*Directions*
When you reach the line in the data below that contains "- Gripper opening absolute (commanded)", please start repeating lines exactly, and stop after the line that contains "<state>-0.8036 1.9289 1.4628", repeating nothing else.

*Data section*
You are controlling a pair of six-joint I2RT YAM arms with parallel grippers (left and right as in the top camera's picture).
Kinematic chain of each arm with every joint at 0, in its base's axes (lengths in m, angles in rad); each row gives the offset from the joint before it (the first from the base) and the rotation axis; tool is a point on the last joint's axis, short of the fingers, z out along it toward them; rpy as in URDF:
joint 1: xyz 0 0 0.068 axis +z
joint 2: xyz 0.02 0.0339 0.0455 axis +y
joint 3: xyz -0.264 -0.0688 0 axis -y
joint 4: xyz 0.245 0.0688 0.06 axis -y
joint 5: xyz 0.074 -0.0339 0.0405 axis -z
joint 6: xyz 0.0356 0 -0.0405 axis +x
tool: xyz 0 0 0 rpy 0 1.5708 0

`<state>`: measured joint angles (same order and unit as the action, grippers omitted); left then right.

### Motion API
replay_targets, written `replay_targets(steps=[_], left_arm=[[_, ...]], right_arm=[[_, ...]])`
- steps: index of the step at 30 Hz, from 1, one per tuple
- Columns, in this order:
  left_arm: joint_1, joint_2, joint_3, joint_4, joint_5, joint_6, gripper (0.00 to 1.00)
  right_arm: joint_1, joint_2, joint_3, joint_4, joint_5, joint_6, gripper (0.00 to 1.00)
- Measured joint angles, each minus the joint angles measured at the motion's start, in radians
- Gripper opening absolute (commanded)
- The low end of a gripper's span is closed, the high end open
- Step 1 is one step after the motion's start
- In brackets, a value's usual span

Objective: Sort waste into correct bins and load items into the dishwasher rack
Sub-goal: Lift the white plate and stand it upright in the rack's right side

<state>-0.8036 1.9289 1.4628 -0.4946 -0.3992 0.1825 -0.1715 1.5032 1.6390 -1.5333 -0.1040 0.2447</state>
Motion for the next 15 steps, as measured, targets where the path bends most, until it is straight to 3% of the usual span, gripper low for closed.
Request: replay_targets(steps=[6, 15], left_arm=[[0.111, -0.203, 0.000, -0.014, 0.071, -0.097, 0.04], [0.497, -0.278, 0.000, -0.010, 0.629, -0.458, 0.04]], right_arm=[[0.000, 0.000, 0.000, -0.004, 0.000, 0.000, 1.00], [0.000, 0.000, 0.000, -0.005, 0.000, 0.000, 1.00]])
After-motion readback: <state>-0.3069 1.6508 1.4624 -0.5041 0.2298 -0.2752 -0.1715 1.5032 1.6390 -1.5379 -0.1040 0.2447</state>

*Written solution*
- Gripper opening absolute (commanded)
- The low end of a gripper's span is closed, the high end open
- Step 1 is one step after the motion's start
- In brackets, a value's usual span

Objective: Sort waste into correct bins and load items into the dishwasher rack
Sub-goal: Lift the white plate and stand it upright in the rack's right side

<state>-0.8036 1.9289 1.4628 -0.4946 -0.3992 0.1825 -0.1715 1.5032 1.6390 -1.5333 -0.1040 0.2447</state>

No additional output is required.